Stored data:
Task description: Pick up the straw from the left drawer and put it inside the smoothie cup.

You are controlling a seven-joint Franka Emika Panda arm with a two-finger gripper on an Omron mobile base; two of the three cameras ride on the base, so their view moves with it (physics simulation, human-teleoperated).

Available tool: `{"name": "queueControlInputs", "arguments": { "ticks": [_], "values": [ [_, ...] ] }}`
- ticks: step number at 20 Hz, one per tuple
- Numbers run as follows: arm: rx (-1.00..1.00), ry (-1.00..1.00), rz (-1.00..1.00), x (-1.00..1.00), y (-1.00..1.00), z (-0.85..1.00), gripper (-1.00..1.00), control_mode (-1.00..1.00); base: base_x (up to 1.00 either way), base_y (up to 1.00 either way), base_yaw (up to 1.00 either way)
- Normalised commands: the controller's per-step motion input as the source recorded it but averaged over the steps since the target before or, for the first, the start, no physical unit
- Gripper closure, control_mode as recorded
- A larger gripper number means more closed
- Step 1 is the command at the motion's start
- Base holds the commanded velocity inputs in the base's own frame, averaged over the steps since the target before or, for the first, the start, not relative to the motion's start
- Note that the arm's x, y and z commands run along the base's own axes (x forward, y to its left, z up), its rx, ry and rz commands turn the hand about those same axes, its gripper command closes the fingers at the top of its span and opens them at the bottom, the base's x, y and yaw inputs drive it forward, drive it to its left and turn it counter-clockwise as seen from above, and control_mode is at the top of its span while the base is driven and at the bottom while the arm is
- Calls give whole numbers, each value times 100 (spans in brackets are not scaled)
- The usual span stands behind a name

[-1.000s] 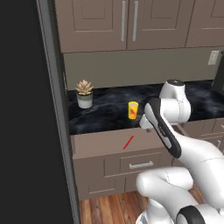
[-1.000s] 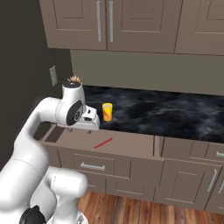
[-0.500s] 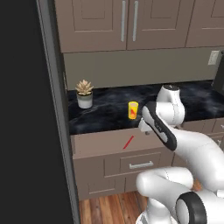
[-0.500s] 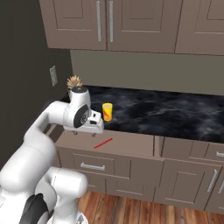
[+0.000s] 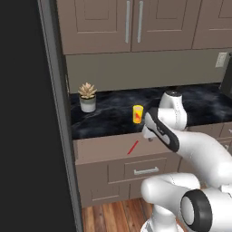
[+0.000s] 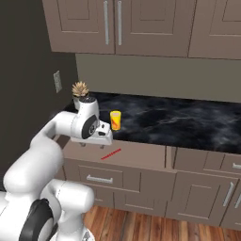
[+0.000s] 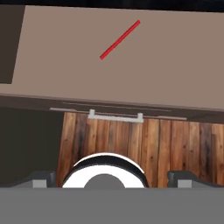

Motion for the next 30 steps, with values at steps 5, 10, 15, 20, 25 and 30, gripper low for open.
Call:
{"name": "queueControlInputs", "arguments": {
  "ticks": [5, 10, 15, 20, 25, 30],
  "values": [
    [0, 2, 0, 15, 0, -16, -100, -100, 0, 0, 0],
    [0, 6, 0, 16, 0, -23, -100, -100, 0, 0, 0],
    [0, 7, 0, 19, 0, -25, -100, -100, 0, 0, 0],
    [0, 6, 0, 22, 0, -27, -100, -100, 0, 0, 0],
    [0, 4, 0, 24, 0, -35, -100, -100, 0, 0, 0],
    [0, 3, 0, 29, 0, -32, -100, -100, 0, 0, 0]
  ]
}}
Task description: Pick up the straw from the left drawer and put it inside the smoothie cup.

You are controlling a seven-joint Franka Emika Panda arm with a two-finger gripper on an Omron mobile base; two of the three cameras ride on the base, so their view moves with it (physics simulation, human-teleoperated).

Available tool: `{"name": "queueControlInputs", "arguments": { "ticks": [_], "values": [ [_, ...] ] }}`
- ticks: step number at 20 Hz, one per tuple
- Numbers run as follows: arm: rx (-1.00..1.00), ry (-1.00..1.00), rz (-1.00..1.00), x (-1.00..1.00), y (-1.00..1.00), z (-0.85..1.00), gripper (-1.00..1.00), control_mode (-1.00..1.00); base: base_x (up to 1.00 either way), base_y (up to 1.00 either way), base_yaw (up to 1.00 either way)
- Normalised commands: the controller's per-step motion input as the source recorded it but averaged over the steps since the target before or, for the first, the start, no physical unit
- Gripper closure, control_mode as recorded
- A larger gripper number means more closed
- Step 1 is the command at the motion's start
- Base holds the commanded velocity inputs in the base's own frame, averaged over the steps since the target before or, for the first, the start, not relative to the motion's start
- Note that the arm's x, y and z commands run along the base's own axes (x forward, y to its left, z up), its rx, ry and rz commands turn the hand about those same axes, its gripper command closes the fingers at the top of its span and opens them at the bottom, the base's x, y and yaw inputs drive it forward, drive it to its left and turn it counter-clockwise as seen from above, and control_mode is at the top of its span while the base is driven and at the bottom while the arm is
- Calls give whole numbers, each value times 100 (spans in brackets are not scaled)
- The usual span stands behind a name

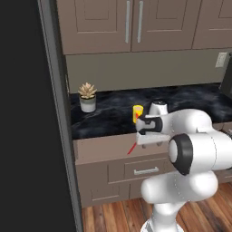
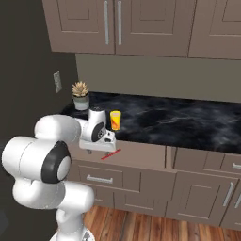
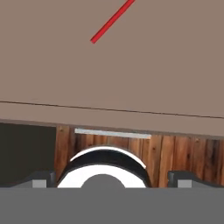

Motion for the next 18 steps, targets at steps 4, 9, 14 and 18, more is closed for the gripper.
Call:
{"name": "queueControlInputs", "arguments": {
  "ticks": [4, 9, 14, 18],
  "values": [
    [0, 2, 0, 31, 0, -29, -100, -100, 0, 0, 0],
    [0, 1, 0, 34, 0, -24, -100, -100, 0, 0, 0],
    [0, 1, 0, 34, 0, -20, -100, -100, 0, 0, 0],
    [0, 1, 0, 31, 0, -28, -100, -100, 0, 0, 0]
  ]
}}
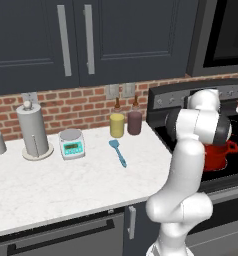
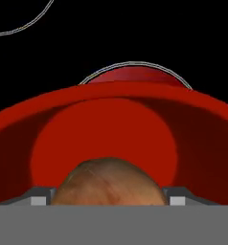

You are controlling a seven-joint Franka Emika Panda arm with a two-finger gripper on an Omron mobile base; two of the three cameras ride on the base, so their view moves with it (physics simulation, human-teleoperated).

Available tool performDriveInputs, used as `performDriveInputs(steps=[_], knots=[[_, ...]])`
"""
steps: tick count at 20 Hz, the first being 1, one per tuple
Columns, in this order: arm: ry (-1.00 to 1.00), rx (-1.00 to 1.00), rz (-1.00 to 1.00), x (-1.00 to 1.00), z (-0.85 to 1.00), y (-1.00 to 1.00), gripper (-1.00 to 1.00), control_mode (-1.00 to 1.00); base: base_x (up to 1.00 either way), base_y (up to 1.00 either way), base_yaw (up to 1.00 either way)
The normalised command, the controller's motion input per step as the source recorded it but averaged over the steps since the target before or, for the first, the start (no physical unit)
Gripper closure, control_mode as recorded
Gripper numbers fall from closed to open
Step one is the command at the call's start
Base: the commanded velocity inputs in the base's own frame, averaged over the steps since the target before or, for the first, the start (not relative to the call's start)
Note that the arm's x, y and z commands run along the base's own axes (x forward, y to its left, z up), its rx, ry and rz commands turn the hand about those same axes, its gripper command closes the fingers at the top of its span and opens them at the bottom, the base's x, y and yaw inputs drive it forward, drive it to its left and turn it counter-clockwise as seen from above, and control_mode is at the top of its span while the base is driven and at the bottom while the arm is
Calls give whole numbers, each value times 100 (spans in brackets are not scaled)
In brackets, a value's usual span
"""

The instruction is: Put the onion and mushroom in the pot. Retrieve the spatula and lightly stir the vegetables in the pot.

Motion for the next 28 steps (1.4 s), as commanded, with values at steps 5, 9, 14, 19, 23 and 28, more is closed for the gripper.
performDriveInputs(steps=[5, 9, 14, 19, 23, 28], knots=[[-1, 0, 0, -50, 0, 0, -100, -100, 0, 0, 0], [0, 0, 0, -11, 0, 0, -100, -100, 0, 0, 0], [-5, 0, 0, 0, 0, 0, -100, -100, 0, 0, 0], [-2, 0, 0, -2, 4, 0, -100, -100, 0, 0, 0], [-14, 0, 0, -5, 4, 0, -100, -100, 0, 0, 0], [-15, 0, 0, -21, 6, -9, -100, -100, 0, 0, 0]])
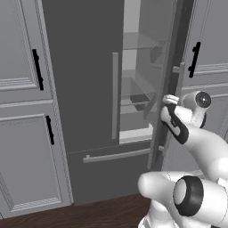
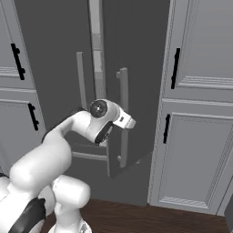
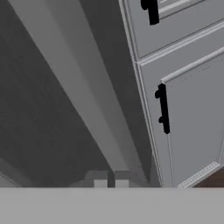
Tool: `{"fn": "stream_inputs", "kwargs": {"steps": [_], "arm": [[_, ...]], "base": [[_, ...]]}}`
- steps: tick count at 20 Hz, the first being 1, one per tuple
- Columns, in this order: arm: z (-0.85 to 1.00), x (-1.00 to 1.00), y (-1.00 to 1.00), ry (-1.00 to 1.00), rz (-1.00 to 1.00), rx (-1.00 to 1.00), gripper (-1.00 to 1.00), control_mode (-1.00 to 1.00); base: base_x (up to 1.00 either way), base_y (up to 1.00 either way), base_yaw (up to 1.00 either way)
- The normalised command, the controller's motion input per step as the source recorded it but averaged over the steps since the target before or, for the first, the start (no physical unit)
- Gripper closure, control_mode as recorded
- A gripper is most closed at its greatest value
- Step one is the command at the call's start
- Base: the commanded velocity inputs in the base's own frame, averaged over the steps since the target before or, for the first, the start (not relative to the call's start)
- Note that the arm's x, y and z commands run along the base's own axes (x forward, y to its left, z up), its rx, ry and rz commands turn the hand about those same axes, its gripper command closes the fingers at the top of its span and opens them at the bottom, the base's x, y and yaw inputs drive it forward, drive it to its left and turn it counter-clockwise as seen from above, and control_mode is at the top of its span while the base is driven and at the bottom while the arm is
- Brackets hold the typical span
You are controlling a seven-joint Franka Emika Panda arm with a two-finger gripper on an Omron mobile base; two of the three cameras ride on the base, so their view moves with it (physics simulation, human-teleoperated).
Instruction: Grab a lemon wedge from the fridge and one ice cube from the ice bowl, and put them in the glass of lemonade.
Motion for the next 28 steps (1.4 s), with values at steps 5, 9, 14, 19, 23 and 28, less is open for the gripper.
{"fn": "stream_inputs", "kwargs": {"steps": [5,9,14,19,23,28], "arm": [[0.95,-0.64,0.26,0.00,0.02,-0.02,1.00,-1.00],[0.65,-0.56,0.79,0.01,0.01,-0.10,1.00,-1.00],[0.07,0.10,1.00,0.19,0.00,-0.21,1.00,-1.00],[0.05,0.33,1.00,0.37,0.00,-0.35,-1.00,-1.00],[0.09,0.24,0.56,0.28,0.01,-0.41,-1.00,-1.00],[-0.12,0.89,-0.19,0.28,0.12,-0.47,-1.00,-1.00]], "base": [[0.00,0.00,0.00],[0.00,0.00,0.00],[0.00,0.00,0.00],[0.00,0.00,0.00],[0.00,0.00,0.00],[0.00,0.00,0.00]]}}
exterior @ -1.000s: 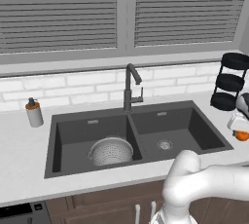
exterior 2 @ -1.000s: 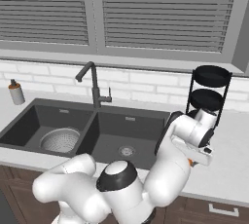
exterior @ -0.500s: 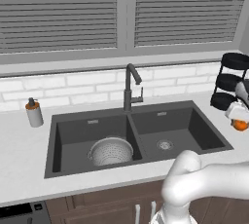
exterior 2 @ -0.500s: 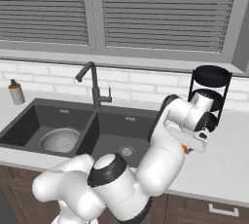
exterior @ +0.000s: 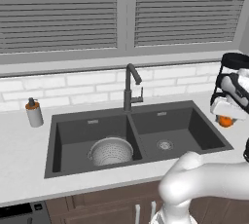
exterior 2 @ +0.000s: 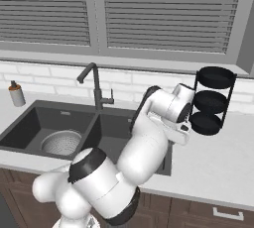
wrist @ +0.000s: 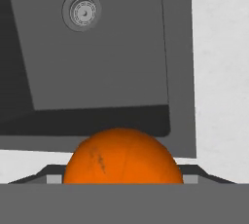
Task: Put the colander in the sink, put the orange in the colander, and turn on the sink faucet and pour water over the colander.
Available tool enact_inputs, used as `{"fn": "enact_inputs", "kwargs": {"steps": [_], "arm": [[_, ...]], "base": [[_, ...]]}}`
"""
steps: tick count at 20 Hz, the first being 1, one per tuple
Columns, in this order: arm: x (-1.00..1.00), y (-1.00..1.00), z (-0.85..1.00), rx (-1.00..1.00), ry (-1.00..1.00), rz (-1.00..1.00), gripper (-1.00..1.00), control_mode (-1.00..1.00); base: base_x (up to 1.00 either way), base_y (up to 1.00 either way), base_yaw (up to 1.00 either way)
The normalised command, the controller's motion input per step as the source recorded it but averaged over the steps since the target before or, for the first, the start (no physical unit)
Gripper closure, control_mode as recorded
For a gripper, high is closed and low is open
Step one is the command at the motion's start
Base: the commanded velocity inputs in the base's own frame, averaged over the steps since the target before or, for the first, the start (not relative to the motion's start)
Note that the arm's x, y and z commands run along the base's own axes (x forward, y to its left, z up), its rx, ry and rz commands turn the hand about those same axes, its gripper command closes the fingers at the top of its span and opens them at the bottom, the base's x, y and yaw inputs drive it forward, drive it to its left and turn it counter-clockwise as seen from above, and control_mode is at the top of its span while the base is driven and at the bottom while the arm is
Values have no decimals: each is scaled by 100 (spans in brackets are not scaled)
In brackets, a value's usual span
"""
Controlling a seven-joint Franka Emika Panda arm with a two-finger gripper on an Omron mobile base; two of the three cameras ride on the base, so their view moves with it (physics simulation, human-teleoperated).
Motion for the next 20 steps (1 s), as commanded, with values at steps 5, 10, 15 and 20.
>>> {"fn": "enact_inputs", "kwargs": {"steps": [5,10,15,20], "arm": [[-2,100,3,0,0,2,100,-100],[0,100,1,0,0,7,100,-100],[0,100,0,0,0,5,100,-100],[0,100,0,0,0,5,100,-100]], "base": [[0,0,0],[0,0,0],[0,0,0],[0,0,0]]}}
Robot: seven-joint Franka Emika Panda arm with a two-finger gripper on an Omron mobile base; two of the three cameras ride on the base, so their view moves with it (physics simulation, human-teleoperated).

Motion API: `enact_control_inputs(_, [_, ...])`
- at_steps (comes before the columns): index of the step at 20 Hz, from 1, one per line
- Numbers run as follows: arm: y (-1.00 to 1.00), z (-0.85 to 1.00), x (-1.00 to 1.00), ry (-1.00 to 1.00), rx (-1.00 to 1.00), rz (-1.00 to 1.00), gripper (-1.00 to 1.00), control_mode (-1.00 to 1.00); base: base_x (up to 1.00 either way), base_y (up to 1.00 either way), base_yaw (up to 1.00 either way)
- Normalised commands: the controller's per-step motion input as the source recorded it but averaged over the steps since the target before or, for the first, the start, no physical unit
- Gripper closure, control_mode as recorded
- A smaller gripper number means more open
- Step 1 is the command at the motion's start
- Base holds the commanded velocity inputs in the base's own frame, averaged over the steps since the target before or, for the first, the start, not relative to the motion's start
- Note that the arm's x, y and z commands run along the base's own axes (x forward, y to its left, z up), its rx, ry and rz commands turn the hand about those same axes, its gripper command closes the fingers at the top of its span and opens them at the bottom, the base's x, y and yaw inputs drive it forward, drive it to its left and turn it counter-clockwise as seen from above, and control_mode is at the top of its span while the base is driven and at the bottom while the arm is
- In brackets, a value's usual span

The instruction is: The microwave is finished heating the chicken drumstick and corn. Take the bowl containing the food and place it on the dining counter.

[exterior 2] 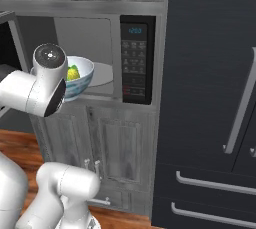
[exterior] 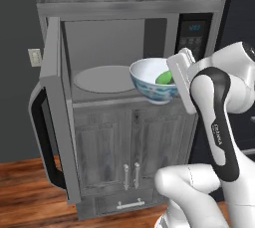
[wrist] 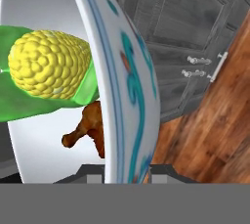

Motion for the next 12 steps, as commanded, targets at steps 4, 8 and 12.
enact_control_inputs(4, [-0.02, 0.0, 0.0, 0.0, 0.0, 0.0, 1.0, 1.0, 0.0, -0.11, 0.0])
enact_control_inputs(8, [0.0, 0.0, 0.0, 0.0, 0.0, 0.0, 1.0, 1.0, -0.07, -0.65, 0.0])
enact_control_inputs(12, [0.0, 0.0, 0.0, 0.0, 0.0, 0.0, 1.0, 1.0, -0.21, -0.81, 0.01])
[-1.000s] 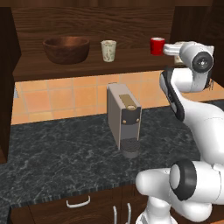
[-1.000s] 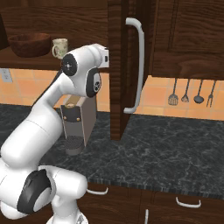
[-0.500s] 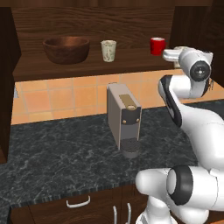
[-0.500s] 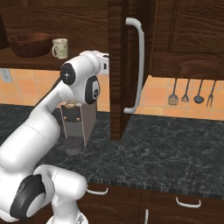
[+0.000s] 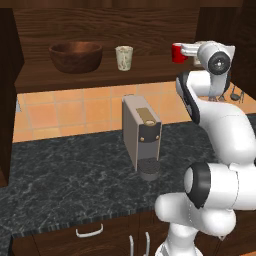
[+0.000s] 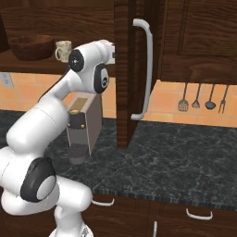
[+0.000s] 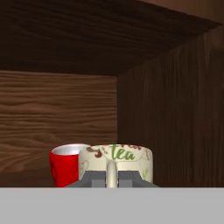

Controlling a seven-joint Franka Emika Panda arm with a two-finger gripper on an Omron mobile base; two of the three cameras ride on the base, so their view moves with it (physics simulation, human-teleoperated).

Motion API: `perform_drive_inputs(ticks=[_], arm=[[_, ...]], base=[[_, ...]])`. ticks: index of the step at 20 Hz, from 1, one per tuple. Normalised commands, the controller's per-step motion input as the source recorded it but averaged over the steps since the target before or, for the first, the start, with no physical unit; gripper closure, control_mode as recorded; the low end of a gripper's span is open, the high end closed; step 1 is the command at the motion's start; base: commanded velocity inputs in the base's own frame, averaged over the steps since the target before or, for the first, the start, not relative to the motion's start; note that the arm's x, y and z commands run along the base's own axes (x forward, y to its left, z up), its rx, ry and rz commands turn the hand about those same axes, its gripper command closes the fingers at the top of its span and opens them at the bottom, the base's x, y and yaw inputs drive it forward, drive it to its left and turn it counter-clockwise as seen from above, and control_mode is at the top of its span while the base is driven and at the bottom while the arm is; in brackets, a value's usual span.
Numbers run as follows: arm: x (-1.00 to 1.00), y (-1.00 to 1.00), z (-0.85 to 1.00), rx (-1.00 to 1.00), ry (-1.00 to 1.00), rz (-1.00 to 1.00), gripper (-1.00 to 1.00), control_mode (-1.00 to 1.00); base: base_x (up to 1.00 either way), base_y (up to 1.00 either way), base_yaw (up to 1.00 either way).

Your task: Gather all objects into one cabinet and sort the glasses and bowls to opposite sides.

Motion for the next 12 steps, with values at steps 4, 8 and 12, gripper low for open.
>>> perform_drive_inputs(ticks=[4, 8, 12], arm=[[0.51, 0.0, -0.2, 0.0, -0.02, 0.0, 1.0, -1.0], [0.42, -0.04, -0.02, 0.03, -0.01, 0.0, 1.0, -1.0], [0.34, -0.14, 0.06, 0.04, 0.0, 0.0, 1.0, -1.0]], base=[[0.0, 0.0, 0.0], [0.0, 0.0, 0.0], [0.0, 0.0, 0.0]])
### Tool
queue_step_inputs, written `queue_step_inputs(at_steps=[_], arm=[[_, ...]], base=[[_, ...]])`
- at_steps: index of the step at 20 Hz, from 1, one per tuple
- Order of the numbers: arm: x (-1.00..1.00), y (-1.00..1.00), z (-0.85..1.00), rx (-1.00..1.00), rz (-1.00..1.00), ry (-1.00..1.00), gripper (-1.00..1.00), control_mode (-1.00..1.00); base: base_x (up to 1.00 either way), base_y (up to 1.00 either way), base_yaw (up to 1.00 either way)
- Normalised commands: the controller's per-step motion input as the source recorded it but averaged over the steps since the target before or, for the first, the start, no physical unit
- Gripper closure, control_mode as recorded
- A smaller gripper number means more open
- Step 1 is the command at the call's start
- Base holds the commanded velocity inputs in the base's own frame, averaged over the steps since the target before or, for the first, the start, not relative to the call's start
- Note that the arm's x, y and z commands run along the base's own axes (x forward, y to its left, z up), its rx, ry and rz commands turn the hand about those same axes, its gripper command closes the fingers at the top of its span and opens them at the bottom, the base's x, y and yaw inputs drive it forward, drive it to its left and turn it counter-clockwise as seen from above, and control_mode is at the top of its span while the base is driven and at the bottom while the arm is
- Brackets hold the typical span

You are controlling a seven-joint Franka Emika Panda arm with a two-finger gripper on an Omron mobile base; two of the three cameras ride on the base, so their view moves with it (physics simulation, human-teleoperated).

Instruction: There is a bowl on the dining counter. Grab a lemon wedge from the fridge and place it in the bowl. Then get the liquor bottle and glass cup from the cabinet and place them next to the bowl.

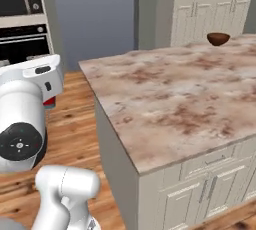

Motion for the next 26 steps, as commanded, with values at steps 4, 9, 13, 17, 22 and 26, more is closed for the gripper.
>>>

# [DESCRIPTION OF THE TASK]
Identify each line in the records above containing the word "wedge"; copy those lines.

# [ANSWER TO THIS EXERCISE]
Instruction: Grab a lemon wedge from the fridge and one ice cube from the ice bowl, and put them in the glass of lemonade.
Instruction: There is a bowl on the dining counter. Grab a lemon wedge from the fridge and place it in the bowl. Then get the liquor bottle and glass cup from the cabinet and place them next to the bowl.

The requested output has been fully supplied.